2 AGOSTO 1980 - BOLOGNA - LA STRAGE
Ripetiamo quello che abbiamo già detto più volte: "Morti innocenti, delitti oscuri perpetrati da mani a cui abbiamo dato il nome di mafie, bande, terroristi, servizi segreti deviati, golpisti. E’ successo e forse potrebbe succedere ancora: delitti commessi pensando che, in Italia, potesse servire “a qualcosa e a qualcuno” spargere sangue innocente, seminare paure e insicurezza per annientare persone, idee, valori".
Nell'anniversario di quattro anni fa, il giornalista del fatto Quotidiano Emiliano Liuzzi ( scomparso nell' aprile 2016) aveva scritto parole dure (leggi qui), gettando una luce su coloro che, anch'esse vittime della Strage, sono stati dimenticati: I feriti, i feriti a morte: "(...) che sono rimasti nell’illusione che il sacrificio sotto a quelle macerie servisse come sacrificio, appunto. Come vergogna".
Se possibile, gli anniversari delle stragi che hanno insanguinato l'Italia diventano ancora più dolorosi se pensiamo a quanto emerso, ad esempio, dal processo "Borsellino Quater", processo nel quale si acclara la verità denunciata sin dall'inizio dalla famiglia Borsellino: anche Via d'Amelio fu una "strage di stato", commessa con la complicità e la collusione di "pezzi" dello Stato impegnati ad eliminare qualunque ostacolo si frapponesse alla "trattativa". Tanto da agire, quei pezzi dello stato, affinchè si mettesse in atto il più grande depistaggio della storia italiana. A nulla sono valsi sinora gli appelli "inusuali" a parlare, a rivelare quel che si sa, appelli rivolti non già a pentiti criminali, mafiosi, ma a uomini e donne delle istituzione che, pure a conoscenza di brandelli di verità, continuano a tacere, a non ricordare.

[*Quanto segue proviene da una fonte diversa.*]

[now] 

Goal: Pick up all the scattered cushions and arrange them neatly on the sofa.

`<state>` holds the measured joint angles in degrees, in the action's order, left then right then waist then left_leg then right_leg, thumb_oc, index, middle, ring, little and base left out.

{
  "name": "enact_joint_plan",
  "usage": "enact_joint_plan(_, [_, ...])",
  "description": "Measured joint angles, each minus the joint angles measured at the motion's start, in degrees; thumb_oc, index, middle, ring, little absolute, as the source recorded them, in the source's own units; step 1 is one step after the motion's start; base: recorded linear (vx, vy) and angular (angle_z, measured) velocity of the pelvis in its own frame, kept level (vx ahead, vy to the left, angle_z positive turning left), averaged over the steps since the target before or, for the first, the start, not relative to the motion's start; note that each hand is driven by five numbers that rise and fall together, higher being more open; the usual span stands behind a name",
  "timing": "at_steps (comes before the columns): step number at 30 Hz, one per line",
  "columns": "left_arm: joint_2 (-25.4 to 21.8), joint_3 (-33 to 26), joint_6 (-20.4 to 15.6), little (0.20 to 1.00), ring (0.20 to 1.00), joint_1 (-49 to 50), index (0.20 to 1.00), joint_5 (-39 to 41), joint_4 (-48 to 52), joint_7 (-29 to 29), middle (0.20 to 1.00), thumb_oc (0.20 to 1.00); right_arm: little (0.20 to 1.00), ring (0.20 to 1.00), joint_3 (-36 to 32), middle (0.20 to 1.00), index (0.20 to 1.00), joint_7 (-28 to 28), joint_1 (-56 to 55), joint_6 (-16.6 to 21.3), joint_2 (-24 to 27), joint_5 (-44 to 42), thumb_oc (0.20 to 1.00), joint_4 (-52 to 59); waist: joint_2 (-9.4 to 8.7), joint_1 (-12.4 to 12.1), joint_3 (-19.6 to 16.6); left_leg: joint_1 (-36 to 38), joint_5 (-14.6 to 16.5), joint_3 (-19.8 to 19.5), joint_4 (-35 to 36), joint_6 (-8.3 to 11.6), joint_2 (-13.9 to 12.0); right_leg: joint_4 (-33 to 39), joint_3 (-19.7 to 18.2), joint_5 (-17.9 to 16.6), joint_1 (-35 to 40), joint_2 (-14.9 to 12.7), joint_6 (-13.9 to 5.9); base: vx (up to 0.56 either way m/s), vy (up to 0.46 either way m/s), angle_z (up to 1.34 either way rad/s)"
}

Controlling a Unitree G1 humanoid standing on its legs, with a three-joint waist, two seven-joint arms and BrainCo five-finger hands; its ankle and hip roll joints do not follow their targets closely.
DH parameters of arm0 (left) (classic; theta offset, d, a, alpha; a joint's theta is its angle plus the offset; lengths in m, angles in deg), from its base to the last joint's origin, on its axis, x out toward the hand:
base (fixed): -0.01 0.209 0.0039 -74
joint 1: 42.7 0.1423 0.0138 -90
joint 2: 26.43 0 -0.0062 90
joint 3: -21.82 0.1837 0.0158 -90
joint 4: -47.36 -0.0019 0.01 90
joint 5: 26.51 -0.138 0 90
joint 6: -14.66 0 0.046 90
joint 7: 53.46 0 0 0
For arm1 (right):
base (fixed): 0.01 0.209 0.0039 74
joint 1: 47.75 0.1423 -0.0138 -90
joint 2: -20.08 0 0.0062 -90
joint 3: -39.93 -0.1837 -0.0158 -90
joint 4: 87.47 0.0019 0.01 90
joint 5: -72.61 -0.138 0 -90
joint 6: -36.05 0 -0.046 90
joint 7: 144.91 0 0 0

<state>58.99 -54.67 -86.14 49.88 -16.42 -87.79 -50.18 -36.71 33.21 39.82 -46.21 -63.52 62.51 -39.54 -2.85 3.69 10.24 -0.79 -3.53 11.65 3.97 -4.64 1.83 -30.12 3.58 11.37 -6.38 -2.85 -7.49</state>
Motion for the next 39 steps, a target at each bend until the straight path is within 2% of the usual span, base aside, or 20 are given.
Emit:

Non c'è il sentimento della vergogna in quei "pezzi" dello Stato Italiano che, a distanza di 41 anni, consente che anche la strage di Bologna rimanga ancora senza i colpevoli maggiori, i mandanti. Anche per la Strage di Bologna valgono le parole di Roberto Scarpinato: "(...)La storia insegna che quando un segreto dura nel tempo, sebbene condiviso da decine e decine di persone, è il segno che su quel segreto è imposto il sigillo del Potere”.
Non c'è il sentimento della vergogna in quei "pezzi" dello Stato Italiano che, a distanza di 41 anni, consente che anche la strage di Bologna rimanga ancora senza i colpevoli maggiori, i mandanti. Anche per la Strage di Bologna valgono le parole di Roberto Scarpinato: "(...)La storia insegna che quando un segreto dura nel tempo, sebbene condiviso da decine e decine di persone, è il segno che su quel segreto è imposto il sigillo del Potere”.
Paolo Bolognesi, presidente dell'Associazione dei famigliari delle vittime, dal palco di piazza Medaglie d'Oro davanti alla stazione così si è espresso oggi: "C'è un filo nero che parte da Portella della Ginestra fino alle stragi del '92. Gli apparati dello Stato entrano in campo ogni volta a coprire le trame eversive e ci sono sentenze per ogni strage che lo confermano. E' un fatto appurato che l'estrema destra fu protetta dai servizi segreti. Fiumi di sangue in cambio di fiumi di denaro. Giuseppe Falcone lo aveva capito e il terrorista Valerio Fioravanti ha infangato la sua memoria anche nel corso del recente processo Cavallini. Il processo ai mandanti procede nell'indifferenza della stampa nazionale, come se fosse solo un fatto bolognese. Nel manifesto abbiamo scritto: svelare mandanti e depistatori, le implicazioni che emergono dal processo ai mandanti sconvolgono, conoscere i retroscena di Bologna permetterà di capire altri fatti come.l'uccisione di Aldo Moro e di Piersanti Mattarella. Ancora oggi sono in tanti a fare di tutto per nascondere la verità. Se almeno la metà degli italiani conoscesse un quarto di quello che già è stato accertato saremmo una democrazia più vigile e matura".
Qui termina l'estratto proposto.